Your assignment — Reproduce the data that follows character for character, but omit its pictures.
•••
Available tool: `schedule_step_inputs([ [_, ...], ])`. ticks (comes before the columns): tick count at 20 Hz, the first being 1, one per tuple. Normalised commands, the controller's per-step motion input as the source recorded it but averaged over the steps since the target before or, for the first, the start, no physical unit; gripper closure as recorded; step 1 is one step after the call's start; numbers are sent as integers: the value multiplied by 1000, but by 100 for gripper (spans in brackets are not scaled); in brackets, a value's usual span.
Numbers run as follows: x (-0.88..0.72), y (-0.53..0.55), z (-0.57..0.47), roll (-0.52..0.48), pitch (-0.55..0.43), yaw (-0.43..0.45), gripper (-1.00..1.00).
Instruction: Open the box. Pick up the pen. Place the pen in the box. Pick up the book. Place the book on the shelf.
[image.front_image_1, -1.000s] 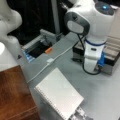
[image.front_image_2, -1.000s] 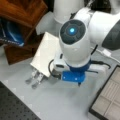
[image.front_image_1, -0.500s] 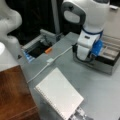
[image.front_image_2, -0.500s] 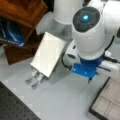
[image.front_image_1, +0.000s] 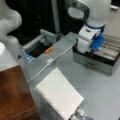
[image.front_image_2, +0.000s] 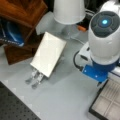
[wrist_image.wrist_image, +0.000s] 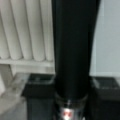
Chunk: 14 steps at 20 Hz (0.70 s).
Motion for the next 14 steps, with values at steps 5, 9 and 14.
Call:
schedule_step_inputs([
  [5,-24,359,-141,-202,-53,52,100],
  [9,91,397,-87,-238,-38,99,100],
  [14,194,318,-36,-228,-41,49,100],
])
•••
Written answer —
Available tool: `schedule_step_inputs([ [_, ...], ])`. ticks (comes before the columns): tick count at 20 Hz, the first being 1, one per tuple. Normalised commands, the controller's per-step motion input as the source recorded it but averaged over the steps since the target before or, for the first, the start, no physical unit; gripper closure as recorded; step 1 is one step after the call's start; numbers are sent as integers: the value multiplied by 1000, but by 100 for gripper (spans in brackets are not scaled); in brackets, a value's usual span.
Numbers run as follows: x (-0.88..0.72), y (-0.53..0.55), z (-0.57..0.47), roll (-0.52..0.48), pitch (-0.55..0.43), yaw (-0.43..0.45), gripper (-1.00..1.00).
Instruction: Open the box. Pick up the pen. Place the pen in the box. Pick up the book. Place the book on the shelf.
[image.front_image_1, -1.000s] 
[image.front_image_2, -1.000s] 
[image.front_image_1, -0.500s] 
[image.front_image_2, -0.500s] 
[image.front_image_1, +0.000s] 
[image.front_image_2, +0.000s] 
[wrist_image.wrist_image, +0.000s] 
Chunk: 14 steps at 20 Hz (0.70 s).
Motion for the next 14 steps, with values at steps 5, 9 and 14.
Call:
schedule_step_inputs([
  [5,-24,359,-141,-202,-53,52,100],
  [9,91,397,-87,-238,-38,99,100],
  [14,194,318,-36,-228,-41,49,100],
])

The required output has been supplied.